**Task objective**
Each entry below must be written out exactly, with pictures left out.

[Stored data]
══════
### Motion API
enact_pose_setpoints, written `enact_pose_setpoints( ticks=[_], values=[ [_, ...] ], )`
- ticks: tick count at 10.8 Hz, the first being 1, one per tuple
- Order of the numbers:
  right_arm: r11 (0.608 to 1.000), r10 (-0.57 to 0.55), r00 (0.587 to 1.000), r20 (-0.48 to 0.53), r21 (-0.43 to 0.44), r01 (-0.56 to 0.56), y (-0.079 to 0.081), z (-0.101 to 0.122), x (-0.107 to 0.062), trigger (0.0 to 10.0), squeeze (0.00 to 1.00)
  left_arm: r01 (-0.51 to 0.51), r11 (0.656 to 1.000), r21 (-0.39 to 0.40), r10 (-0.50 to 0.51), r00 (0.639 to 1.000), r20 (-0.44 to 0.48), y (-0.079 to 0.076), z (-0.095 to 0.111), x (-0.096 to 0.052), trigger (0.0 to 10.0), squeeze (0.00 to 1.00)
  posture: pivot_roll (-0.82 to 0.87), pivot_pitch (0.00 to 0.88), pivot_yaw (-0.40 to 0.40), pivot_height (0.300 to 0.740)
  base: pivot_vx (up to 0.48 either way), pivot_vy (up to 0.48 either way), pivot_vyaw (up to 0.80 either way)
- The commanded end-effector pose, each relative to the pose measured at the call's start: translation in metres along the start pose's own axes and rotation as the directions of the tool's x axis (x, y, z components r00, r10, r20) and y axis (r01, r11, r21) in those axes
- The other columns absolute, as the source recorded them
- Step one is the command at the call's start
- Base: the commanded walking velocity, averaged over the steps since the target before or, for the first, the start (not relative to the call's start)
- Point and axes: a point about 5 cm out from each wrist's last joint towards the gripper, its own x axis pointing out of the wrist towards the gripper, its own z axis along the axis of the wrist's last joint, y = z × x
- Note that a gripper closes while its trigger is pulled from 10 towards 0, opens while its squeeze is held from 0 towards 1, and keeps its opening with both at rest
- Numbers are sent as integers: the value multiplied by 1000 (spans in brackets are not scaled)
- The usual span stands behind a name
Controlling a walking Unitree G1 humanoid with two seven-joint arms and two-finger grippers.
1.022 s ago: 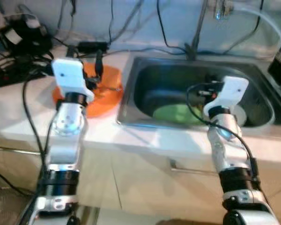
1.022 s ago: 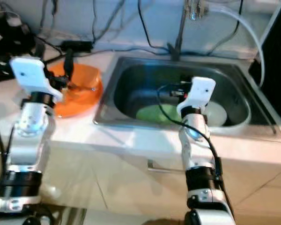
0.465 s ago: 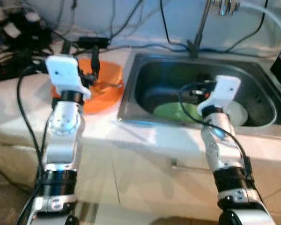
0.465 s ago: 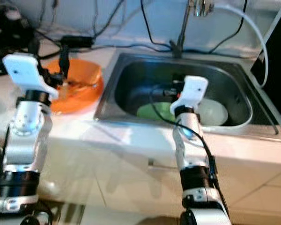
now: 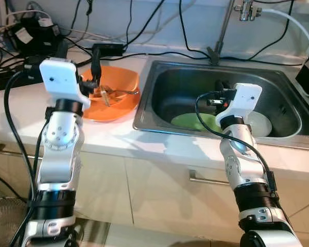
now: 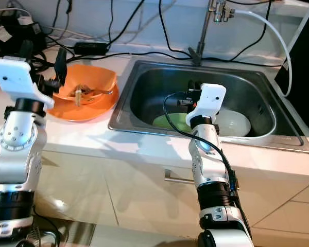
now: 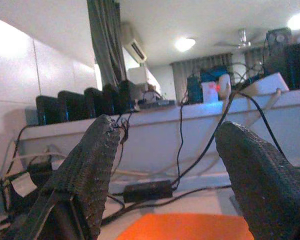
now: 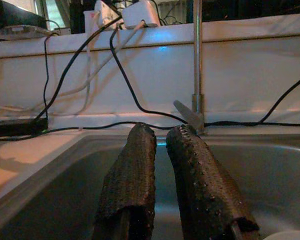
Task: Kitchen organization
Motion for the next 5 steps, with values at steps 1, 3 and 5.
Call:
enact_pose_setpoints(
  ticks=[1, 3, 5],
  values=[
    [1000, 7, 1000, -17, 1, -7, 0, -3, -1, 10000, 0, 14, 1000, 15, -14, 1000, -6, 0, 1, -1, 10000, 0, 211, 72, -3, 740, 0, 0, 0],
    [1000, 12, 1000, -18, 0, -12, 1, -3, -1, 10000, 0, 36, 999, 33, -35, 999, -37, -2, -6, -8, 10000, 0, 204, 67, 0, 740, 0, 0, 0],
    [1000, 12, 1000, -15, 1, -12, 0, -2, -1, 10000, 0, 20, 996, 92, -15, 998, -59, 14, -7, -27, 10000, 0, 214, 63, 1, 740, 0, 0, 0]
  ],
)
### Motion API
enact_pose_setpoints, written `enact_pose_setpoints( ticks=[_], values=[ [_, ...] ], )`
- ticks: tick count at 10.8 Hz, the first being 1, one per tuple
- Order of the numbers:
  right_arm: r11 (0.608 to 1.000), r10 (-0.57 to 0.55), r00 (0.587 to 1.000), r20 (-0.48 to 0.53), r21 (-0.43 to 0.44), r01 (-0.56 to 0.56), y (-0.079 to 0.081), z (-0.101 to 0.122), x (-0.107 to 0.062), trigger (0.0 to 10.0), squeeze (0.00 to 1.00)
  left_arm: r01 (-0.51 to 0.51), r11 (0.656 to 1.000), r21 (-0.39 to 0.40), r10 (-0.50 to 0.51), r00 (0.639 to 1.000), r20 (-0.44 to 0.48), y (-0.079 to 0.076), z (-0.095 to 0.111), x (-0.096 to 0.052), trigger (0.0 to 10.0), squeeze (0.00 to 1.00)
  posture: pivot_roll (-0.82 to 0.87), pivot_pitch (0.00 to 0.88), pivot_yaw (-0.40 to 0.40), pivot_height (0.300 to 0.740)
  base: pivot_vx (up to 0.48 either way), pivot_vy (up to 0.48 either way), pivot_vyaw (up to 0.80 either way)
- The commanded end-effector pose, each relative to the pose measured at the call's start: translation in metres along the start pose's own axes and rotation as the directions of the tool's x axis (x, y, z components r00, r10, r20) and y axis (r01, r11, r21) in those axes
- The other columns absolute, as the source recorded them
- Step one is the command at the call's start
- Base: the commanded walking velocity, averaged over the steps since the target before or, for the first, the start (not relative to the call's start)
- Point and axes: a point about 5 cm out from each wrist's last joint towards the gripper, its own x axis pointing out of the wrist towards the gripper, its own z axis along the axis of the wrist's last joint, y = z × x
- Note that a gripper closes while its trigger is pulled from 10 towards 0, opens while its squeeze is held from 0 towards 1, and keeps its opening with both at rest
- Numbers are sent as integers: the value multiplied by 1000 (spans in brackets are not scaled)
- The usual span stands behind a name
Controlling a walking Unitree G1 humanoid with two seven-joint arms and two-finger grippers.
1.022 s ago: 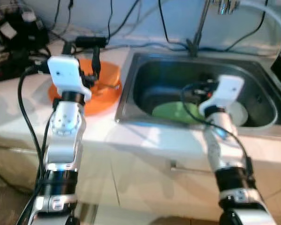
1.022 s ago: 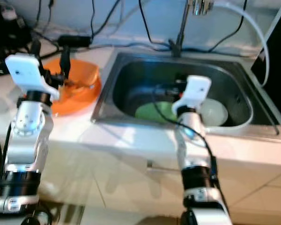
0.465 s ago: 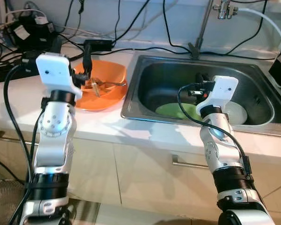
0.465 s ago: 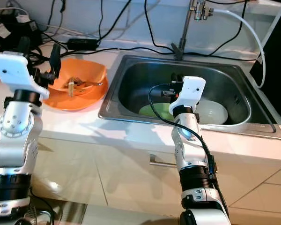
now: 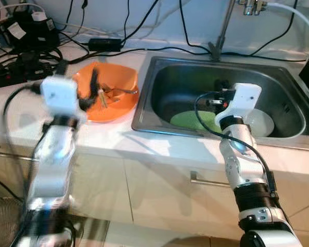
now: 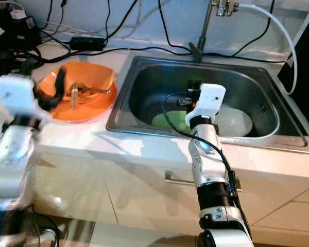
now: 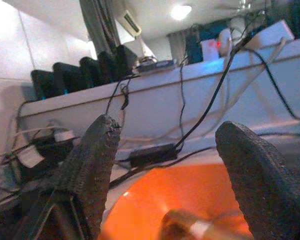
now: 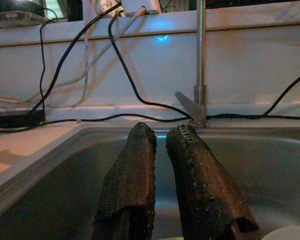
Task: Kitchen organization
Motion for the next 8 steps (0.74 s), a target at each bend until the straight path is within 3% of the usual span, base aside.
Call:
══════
**Result for this exercise**
### Motion API
enact_pose_setpoints, written `enact_pose_setpoints( ticks=[_], values=[ [_, ...] ], )`
- ticks: tick count at 10.8 Hz, the first being 1, one per tuple
- Order of the numbers:
  right_arm: r11 (0.608 to 1.000), r10 (-0.57 to 0.55), r00 (0.587 to 1.000), r20 (-0.48 to 0.53), r21 (-0.43 to 0.44), r01 (-0.56 to 0.56), y (-0.079 to 0.081), z (-0.101 to 0.122), x (-0.107 to 0.062), trigger (0.0 to 10.0), squeeze (0.00 to 1.00)
  left_arm: r01 (-0.51 to 0.51), r11 (0.656 to 1.000), r21 (-0.39 to 0.40), r10 (-0.50 to 0.51), r00 (0.639 to 1.000), r20 (-0.44 to 0.48), y (-0.079 to 0.076), z (-0.095 to 0.111), x (-0.096 to 0.052), trigger (0.0 to 10.0), squeeze (0.00 to 1.00)
  posture: pivot_roll (-0.82 to 0.87), pivot_pitch (0.00 to 0.88), pivot_yaw (-0.40 to 0.40), pivot_height (0.300 to 0.740)
  base: pivot_vx (up to 0.48 either way), pivot_vy (up to 0.48 either way), pivot_vyaw (up to 0.80 either way)
- The commanded end-effector pose, each relative to the pose measured at the call's start: translation in metres along the start pose's own axes and rotation as the directions of the tool's x axis (x, y, z components r00, r10, r20) and y axis (r01, r11, r21) in those axes
- The other columns absolute, as the source recorded them
- Step one is the command at the call's start
- Base: the commanded walking velocity, averaged over the steps since the target before or, for the first, the start (not relative to the call's start)
- Point and axes: a point about 5 cm out from each wrist's last joint towards the gripper, its own x axis pointing out of the wrist towards the gripper, its own z axis along the axis of the wrist's last joint, y = z × x
- Note that a gripper closes while its trigger is pulled from 10 towards 0, opens while its squeeze is held from 0 towards 1, and keeps its opening with both at rest
- Numbers are sent as integers: the value multiplied by 1000 (spans in brackets are not scaled)
- The usual span stands behind a name
Controlling a walking Unitree G1 humanoid with two seven-joint arms and two-finger grippers.
1.022 s ago: 
1.022 s ago: 
0.465 s ago: 
0.465 s ago: 
now: 
now: 
now: 
now: 
Task: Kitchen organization
Motion for the next 5 steps, with values at steps 1, 3 and 5.
Call:
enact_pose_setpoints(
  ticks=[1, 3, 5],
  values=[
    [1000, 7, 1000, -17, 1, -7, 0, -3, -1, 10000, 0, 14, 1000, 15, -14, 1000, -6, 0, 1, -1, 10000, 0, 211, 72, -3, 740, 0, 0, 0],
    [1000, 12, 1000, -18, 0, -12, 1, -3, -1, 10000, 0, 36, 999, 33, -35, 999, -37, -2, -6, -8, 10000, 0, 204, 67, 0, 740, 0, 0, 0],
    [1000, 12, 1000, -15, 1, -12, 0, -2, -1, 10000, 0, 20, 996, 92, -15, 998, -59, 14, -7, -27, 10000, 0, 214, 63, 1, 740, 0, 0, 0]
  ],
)
### Motion API
enact_pose_setpoints, written `enact_pose_setpoints( ticks=[_], values=[ [_, ...] ], )`
- ticks: tick count at 10.8 Hz, the first being 1, one per tuple
- Order of the numbers:
  right_arm: r11 (0.608 to 1.000), r10 (-0.57 to 0.55), r00 (0.587 to 1.000), r20 (-0.48 to 0.53), r21 (-0.43 to 0.44), r01 (-0.56 to 0.56), y (-0.079 to 0.081), z (-0.101 to 0.122), x (-0.107 to 0.062), trigger (0.0 to 10.0), squeeze (0.00 to 1.00)
  left_arm: r01 (-0.51 to 0.51), r11 (0.656 to 1.000), r21 (-0.39 to 0.40), r10 (-0.50 to 0.51), r00 (0.639 to 1.000), r20 (-0.44 to 0.48), y (-0.079 to 0.076), z (-0.095 to 0.111), x (-0.096 to 0.052), trigger (0.0 to 10.0), squeeze (0.00 to 1.00)
  posture: pivot_roll (-0.82 to 0.87), pivot_pitch (0.00 to 0.88), pivot_yaw (-0.40 to 0.40), pivot_height (0.300 to 0.740)
  base: pivot_vx (up to 0.48 either way), pivot_vy (up to 0.48 either way), pivot_vyaw (up to 0.80 either way)
- The commanded end-effector pose, each relative to the pose measured at the call's start: translation in metres along the start pose's own axes and rotation as the directions of the tool's x axis (x, y, z components r00, r10, r20) and y axis (r01, r11, r21) in those axes
- The other columns absolute, as the source recorded them
- Step one is the command at the call's start
- Base: the commanded walking velocity, averaged over the steps since the target before or, for the first, the start (not relative to the call's start)
- Point and axes: a point about 5 cm out from each wrist's last joint towards the gripper, its own x axis pointing out of the wrist towards the gripper, its own z axis along the axis of the wrist's last joint, y = z × x
- Note that a gripper closes while its trigger is pulled from 10 towards 0, opens while its squeeze is held from 0 towards 1, and keeps its opening with both at rest
- Numbers are sent as integers: the value multiplied by 1000 (spans in brackets are not scaled)
- The usual span stands behind a name
Controlling a walking Unitree G1 humanoid with two seven-joint arms and two-finger grippers.
1.022 s ago: 
1.022 s ago: 
0.465 s ago: 
0.465 s ago: 
now: 
now: 
now: 
now: 
Task: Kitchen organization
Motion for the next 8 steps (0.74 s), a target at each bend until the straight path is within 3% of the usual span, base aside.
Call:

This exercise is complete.